*** Begin section ***

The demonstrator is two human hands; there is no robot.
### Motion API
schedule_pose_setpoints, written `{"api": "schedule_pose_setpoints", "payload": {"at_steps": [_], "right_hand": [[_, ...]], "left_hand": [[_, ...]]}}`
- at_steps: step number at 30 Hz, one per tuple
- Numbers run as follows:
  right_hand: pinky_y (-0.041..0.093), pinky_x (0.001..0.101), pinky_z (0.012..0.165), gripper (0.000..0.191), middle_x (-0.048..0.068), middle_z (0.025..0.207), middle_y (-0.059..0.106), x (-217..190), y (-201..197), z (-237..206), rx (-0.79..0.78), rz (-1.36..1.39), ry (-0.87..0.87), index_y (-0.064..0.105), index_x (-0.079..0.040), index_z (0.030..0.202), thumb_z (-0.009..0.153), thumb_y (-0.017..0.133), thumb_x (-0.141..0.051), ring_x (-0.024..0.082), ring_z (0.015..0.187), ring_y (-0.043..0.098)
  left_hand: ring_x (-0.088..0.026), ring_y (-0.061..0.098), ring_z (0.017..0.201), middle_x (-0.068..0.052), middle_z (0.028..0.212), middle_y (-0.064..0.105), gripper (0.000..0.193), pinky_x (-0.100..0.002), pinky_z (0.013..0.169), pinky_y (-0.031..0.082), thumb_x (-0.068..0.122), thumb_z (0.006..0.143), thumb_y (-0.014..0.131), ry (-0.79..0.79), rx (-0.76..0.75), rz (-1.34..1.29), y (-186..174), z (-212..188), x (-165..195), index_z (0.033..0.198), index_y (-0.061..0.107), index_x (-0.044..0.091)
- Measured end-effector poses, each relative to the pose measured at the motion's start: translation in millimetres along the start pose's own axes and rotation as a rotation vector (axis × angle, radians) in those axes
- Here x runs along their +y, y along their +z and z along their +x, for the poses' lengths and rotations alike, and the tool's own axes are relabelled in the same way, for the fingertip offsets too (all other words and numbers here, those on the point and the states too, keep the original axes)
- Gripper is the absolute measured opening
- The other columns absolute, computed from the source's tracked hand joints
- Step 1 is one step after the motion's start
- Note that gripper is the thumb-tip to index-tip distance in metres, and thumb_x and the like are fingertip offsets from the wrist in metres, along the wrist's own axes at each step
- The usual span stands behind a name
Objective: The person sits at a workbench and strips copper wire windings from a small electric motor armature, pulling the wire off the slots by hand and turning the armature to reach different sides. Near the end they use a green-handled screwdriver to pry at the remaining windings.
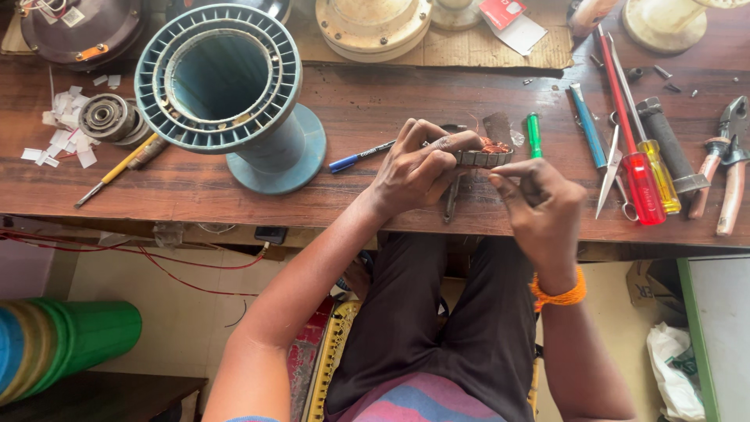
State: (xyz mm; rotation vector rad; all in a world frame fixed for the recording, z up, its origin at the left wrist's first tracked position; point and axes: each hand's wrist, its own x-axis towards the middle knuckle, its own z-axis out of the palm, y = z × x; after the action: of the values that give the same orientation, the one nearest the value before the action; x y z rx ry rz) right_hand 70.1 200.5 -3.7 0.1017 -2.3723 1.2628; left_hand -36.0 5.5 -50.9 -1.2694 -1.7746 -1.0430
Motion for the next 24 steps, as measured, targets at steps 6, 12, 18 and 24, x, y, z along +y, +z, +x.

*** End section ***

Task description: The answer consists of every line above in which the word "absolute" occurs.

Answer space:
- Gripper is the absolute measured opening
- The other columns absolute, computed from the source's tracked hand joints

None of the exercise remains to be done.